Entrance into Meditation – Josh Waitzken

What is the purpose of meditation?

The discipline teaches you to clear your mind, to develop discipline and focus. I always thought about it as enhancing my quality of life. Josh Waitzken uses it to train people to achieve high performance.

Of course, when you think about it, the connection is clear. And the tie between martial arts and meditation has always been overt. But have you really considered the power of mindfulness to lower your heart rate quickly during physical recovery, monitor your agitation and responses to aggression, or to think strategically in high pressure situations?

When Josh became a high-level performance trainer, he started trying to get his clients to try meditation. These powerhouse finance guys just rolled their eyes.
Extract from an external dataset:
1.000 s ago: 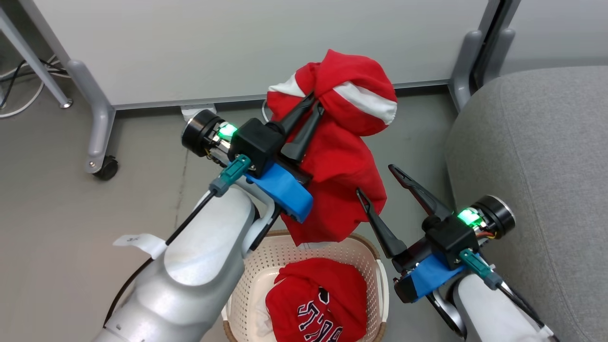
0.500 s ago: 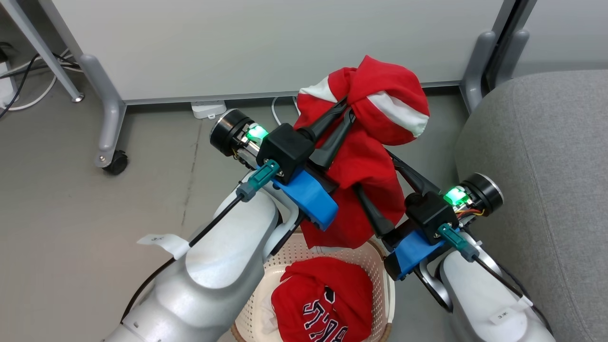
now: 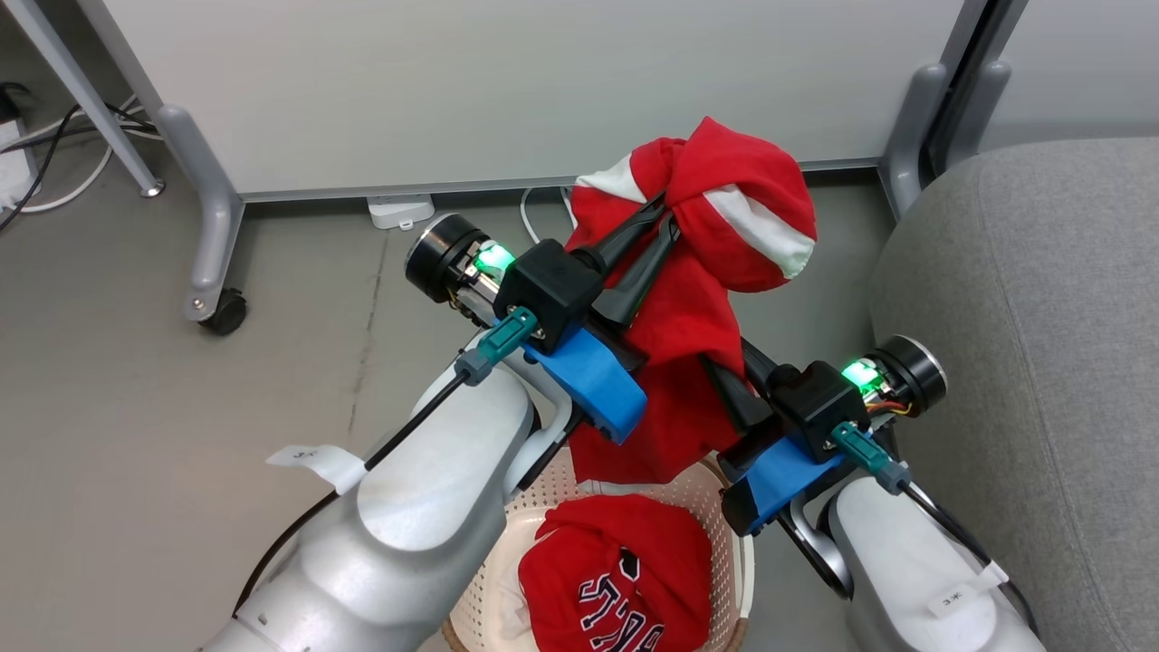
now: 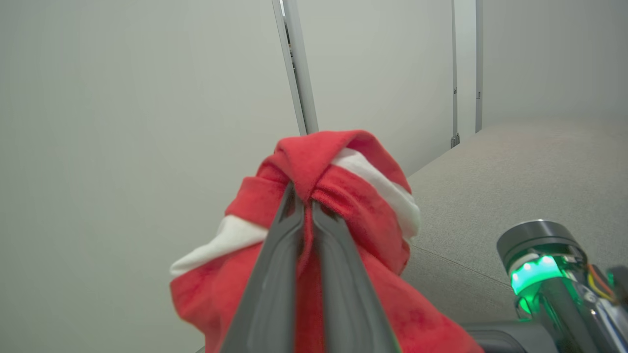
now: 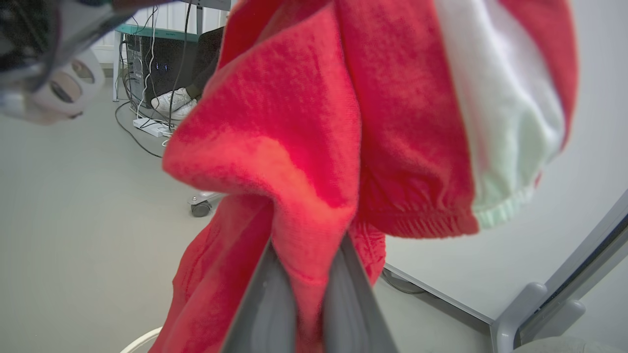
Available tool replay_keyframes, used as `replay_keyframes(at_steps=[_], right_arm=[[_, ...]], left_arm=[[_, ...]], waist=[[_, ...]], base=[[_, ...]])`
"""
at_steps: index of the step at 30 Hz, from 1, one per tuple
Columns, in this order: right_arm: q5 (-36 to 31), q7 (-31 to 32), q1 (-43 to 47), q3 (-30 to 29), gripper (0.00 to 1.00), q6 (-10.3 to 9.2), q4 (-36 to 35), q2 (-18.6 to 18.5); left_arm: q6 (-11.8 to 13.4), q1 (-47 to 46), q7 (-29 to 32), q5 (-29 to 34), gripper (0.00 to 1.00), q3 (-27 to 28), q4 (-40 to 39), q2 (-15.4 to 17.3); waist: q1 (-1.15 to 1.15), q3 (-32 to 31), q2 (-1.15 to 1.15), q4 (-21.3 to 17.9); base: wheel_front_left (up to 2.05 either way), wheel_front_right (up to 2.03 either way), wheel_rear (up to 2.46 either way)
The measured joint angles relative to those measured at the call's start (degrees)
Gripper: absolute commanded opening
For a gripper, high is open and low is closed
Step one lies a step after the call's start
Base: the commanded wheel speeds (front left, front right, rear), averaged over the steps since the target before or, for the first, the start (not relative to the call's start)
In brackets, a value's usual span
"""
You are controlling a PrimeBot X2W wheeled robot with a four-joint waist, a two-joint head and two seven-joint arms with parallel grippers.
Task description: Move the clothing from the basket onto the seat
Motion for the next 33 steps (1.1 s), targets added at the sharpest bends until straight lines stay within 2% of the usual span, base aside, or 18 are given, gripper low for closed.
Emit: replay_keyframes(at_steps=[5,6,7,22,33], right_arm=[[0.5,0.0,0.1,0.1,0.00,0.00,-0.2,0.1],[0.7,0.0,0.1,0.1,0.00,0.00,-0.3,0.1],[0.9,0.0,0.1,0.1,0.00,0.00,-0.4,0.1],[1.9,0.0,0.6,-1.2,0.00,0.00,-1.4,0.3],[2.3,0.0,1.3,-4.7,0.00,0.00,-4.1,0.4]], left_arm=[[0.0,0.0,0.0,0.0,0.00,0.0,0.2,0.0],[0.0,0.0,0.0,0.0,0.45,0.1,0.3,-0.1],[0.1,0.0,0.0,0.0,1.00,0.3,0.3,-0.1],[0.4,0.3,0.0,1.5,1.00,1.2,0.4,-0.2],[0.5,1.2,-0.1,2.2,1.00,1.8,-0.8,0.6]], waist=[[0.00,-0.1,0.00,0.0],[0.00,-0.1,0.00,0.0],[0.00,-0.1,0.00,0.0],[0.00,0.8,0.00,0.0],[0.00,2.9,0.00,-4.0]], base=[[0.00,0.00,0.00],[0.00,0.00,0.00],[0.00,0.00,0.00],[0.00,0.00,0.00],[0.00,0.00,0.00]])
But then, he started with physical performance.

He’d have them warm up, and then start cycling between heart rates of 170 and 140, asking his clients to focus on their breathing to get their heart rate down faster. Only once they were in tune with that – to the connection between their minds and their bodies – would he introduce the idea of meditation.

Josh is clearly an amazing guy with a lifetime of learning to deal with pressure and perform at a high level.

The chess prodigy who inspired Searching For Bobby Fisher (a movie which gets a 100% fresh rating on Rotten Tomatoes, by the way, if you’re looking for something to watch), he started learning chess at age 6, was beating chess masters by age 10, and was an International Master by age 16.

Although he hasn’t played chess competitively since 1999, he’s been busy with other incredible lifetime accomplishments. For example, he has many US national medals and a World Championship medal in Tai Chi Push Hands, and has a black belt in Brazillian Jiu-Jitsu. He’s also an author of two books, “Attacking Chess: Aggressive Strategies, Inside Moves from the U.S. Junior Chess Champion (1995)” and somewhat more recently ” The Art of Learning: An Inner Journey to Optimal Performance” (2008).

He’s also a proponent of the Wim Hoff method (even though a technical error almost got him killed while practicing it) and a guest on one my my favorite podcasts out there – The Tim Ferriss Show. You can catch Josh’s full interview there with many more interesting observations on everything from performance to parenting.